Macron tampoco comparte la versión nacionalista esencialista de la historia de Francia, que desprecia el talento político y económico que los refugiados aportan al país desde hace siglos. Cree en una Francia que se atreva a entrar por completo en el siglo XXI.

El que ha ascendido de forma tan inesperada es un hombre de 39 años, que trabajó como banquero en Rothschild y fue ministro de Economía durante un breve periodo, hasta que rompió con Hollande, y que está dispuesto a asumir el reto de introducir reformas en un país que es muy conservador. Le esperan grandes obstáculos y él lo sabe.

François Fillon es gaullista y, nada más conocer los resultados, dejó claro que va a apoyar a Macron. No podría respaldar a un partido cuyas raíces se remontan al gobierno de Vichy que colaboró con los nazis entre 1940 y 1945. Sus equivocaciones fueron jugar la baza de la identidad, tratar de ganarse el voto católico tradicional y mostrarse complaciente con las teorías del Frente Nacional sobre los musulmanes y el islamismo. Las acusaciones personales de corrupción dañaron la campaña de un hombre que, cuando fue primer ministro de Nicolas Sarkozy, entre 2007 y 2012, nunca se atrevió a enfrentarse al presidente en ningún tema importante. Los electores han tenido la sensación de que le faltaba coraje.

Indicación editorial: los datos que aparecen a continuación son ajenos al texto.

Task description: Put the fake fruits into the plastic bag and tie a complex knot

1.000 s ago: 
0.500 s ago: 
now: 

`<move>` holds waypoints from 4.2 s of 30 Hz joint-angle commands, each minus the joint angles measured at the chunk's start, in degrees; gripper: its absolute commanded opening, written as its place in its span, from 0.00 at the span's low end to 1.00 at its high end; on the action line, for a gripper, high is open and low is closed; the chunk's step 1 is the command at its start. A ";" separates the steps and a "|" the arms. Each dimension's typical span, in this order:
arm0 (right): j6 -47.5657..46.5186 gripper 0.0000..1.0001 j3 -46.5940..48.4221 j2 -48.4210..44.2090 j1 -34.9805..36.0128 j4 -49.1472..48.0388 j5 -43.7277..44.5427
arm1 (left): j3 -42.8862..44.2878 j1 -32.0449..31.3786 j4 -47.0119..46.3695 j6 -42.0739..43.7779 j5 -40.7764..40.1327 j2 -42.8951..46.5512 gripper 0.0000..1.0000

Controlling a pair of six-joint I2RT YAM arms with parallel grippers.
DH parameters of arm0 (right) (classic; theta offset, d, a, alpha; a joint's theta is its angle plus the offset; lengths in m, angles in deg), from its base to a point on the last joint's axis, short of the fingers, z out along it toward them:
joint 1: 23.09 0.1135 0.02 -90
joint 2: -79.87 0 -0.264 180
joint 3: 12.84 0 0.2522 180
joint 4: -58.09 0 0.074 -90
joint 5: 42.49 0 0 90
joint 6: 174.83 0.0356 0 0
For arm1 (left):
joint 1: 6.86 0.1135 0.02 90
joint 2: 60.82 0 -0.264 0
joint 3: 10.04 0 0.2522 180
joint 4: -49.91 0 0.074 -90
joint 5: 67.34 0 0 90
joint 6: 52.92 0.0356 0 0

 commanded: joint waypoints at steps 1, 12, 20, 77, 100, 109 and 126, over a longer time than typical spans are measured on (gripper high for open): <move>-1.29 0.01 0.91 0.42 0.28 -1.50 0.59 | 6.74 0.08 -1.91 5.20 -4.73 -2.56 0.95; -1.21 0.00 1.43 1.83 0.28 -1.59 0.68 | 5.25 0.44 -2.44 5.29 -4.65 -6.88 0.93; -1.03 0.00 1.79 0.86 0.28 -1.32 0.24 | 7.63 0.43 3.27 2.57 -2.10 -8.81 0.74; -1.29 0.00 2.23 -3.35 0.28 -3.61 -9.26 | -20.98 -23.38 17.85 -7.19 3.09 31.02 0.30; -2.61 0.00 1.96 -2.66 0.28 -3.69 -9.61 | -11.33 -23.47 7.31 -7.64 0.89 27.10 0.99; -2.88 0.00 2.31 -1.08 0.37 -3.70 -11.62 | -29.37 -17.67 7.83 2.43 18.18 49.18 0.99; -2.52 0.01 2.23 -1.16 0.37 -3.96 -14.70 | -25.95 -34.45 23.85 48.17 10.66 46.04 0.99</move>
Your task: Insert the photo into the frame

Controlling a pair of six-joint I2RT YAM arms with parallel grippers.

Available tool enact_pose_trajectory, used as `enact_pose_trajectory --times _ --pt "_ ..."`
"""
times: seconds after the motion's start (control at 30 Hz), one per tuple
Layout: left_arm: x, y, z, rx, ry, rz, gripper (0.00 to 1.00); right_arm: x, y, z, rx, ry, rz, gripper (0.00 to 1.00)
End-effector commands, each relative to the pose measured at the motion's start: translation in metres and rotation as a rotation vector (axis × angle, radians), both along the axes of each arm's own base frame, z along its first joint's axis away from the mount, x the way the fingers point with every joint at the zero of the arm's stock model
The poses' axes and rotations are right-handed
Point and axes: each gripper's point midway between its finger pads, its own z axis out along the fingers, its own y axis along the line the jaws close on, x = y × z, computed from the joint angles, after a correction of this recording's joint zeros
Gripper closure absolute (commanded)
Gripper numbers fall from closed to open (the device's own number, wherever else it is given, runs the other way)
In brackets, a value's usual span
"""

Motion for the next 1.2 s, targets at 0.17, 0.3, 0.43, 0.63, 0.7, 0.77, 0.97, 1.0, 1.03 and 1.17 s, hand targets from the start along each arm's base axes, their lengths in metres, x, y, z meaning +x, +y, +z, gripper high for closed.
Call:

El avance incesante del Frente Nacional, el hecho de que está otra vez, como en 2002, en la segunda vuelta de las elecciones presidenciales, es motivo de seria preocupación para Francia y para sus socios europeos. En el país existe un enorme desprecio hacia sus políticos, y el desprestigio en que han caído ha puesto fin prematuramente a las carreras de Sarkozy, Hollande y Valls. Las instituciones de la Quinta República están llenándose de gente nueva. Aunque Macron venza en la segunda vuelta a Le Pen, dentro de dos semanas, el margen de victoria será determinante para el futuro, para saber si será un puño de acero en un exquisito guante de terciopelo. Tal vez sea un nuevo Franklin D. Roosevelt, que, con el New Deal, construyó un pacto social que todavía hoy, 80 años más tarde, sigue caracterizando a Estados Unidos.

Los periodos de transformación son complicados y, por definición, peligrosos, pero es posible que Francia haya tenido suerte.